DATASET CONTENT
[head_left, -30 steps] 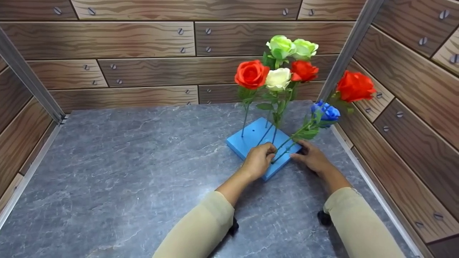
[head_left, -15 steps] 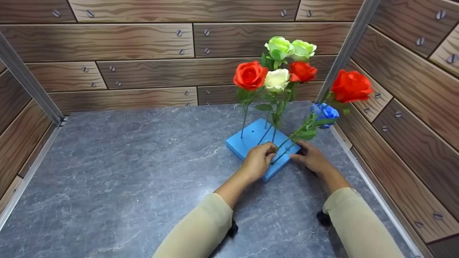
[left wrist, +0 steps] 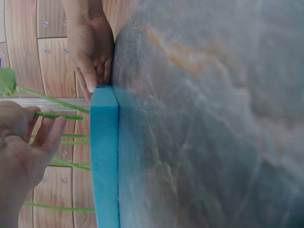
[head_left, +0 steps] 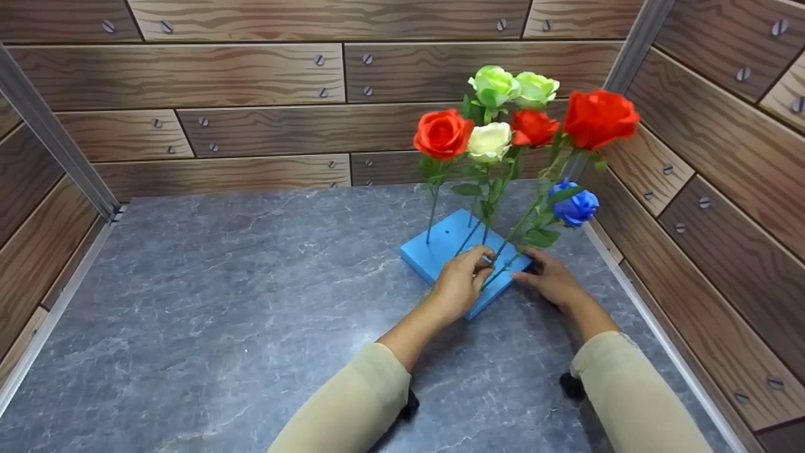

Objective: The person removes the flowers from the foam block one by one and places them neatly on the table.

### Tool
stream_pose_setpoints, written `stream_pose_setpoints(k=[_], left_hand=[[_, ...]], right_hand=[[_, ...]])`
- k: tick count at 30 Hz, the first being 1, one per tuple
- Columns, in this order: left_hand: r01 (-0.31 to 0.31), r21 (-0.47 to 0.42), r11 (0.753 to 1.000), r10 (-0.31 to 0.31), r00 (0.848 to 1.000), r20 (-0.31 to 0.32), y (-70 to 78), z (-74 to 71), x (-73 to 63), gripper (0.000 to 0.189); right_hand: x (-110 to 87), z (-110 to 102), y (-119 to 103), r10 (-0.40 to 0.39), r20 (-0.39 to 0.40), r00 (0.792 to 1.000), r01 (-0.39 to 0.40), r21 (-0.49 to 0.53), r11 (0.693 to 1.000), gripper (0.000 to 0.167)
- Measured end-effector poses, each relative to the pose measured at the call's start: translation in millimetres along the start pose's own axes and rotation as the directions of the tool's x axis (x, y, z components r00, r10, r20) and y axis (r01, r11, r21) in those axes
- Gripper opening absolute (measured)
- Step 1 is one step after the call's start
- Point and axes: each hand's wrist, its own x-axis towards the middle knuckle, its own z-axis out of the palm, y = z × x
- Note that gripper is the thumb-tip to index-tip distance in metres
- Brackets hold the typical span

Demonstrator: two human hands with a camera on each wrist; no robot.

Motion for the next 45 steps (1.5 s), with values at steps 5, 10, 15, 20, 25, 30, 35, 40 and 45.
stream_pose_setpoints(k=[5, 10, 15, 20, 25, 30, 35, 40, 45], left_hand=[[-0.01, -0.004, 1.0, 0.01, 1.0, 0.017, 5.7, -6.4, -4.0, 0.023], [0.011, -0.039, 0.999, -0.01, 0.999, 0.035, 9.4, -13.9, -9.3, 0.024], [0.012, -0.061, 0.998, -0.01, 1.0, 0.028, 14.3, -19.4, -13.8, 0.023], [-0.008, -0.069, 0.998, 0.01, 0.999, 0.035, 16.5, -24.2, -19.3, 0.024], [-0.009, -0.078, 0.997, 0.01, 1.0, 0.021, 16.6, -30.4, -24.2, 0.023], [-0.01, -0.072, 0.997, 0.011, 1.0, 0.01, 16.7, -36.3, -27.2, 0.021], [-0.006, -0.062, 0.998, 0.007, 1.0, 0.005, 18.3, -42.6, -31.7, 0.024], [0.012, -0.061, 0.998, -0.013, 1.0, -0.014, 19.8, -47.2, -33.6, 0.027], [0.037, -0.065, 0.997, -0.038, 0.999, -0.019, 18.5, -48.9, -36.2, 0.031]], right_hand=[[0.9, 1, 0, -0.011, 0.001, 1.0, 0.011, -0.007, 1.0, 0.092], [1.7, 3, -1, -0.031, 0.004, 0.999, 0.031, 0.025, 0.999, 0.091], [0.7, 0, 1, -0.031, 0.005, 1.0, 0.031, 0.018, 0.999, 0.09], [1.6, -2, 0, -0.016, 0.017, 1.0, 0.016, 0.008, 1.0, 0.092], [1.2, -1, -1, -0.013, 0.014, 1.0, 0.013, -0.012, 1.0, 0.094], [0.9, -1, 0, -0.033, 0.006, 0.999, 0.033, -0.021, 0.999, 0.091], [2.3, -1, 1, -0.03, 0.017, 0.999, 0.03, -0.021, 0.999, 0.091], [2.1, -3, 0, -0.02, 0.034, 0.999, 0.021, -0.021, 1.0, 0.095], [2.8, -2, 1, -0.03, 0.039, 0.999, 0.03, -0.014, 0.999, 0.095]])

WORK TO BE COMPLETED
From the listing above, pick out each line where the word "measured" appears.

RESPONSE AREA
- Measured end-effector poses, each relative to the pose measured at the call's start: translation in millimetres along the start pose's own axes and rotation as the directions of the tool's x axis (x, y, z components r00, r10, r20) and y axis (r01, r11, r21) in those axes
- Gripper opening absolute (measured)

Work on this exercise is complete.